START Raw data
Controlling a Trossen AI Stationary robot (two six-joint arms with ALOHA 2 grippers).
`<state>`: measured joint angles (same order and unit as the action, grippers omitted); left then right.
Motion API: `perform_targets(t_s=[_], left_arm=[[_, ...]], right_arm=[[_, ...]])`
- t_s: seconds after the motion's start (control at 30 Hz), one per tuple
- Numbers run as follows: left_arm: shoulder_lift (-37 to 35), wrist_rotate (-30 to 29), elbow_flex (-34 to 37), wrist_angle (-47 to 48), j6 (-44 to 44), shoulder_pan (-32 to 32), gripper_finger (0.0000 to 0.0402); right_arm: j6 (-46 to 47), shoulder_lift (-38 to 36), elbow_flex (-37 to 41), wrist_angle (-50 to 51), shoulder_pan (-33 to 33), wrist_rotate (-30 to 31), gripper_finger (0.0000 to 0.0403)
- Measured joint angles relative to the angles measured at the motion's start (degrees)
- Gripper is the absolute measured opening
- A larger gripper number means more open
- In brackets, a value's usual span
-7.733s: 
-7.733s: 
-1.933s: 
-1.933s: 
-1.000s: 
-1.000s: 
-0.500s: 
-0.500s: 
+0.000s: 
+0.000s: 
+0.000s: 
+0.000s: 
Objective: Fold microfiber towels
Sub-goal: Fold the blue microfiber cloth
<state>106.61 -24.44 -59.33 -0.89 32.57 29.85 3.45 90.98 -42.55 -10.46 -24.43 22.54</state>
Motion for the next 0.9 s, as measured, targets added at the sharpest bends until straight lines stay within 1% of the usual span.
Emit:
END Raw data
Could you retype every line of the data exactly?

Controlling a Trossen AI Stationary robot (two six-joint arms with ALOHA 2 grippers).
`<state>`: measured joint angles (same order and unit as the action, grippers omitted); left then right.
Motion API: `perform_targets(t_s=[_], left_arm=[[_, ...]], right_arm=[[_, ...]])`
- t_s: seconds after the motion's start (control at 30 Hz), one per tuple
- Numbers run as follows: left_arm: shoulder_lift (-37 to 35), wrist_rotate (-30 to 29), elbow_flex (-34 to 37), wrist_angle (-47 to 48), j6 (-44 to 44), shoulder_pan (-32 to 32), gripper_finger (0.0000 to 0.0402); right_arm: j6 (-46 to 47), shoulder_lift (-38 to 36), elbow_flex (-37 to 41), wrist_angle (-50 to 51), shoulder_pan (-33 to 33), wrist_rotate (-30 to 31), gripper_finger (0.0000 to 0.0403)
- Measured joint angles relative to the angles measured at the motion's start (degrees)
- Gripper is the absolute measured opening
- A larger gripper number means more open
- In brackets, a value's usual span
-7.733s: 
-7.733s: 
-1.933s: 
-1.933s: 
-1.000s: 
-1.000s: 
-0.500s: 
-0.500s: 
+0.000s: 
+0.000s: 
+0.000s: 
+0.000s: 
Objective: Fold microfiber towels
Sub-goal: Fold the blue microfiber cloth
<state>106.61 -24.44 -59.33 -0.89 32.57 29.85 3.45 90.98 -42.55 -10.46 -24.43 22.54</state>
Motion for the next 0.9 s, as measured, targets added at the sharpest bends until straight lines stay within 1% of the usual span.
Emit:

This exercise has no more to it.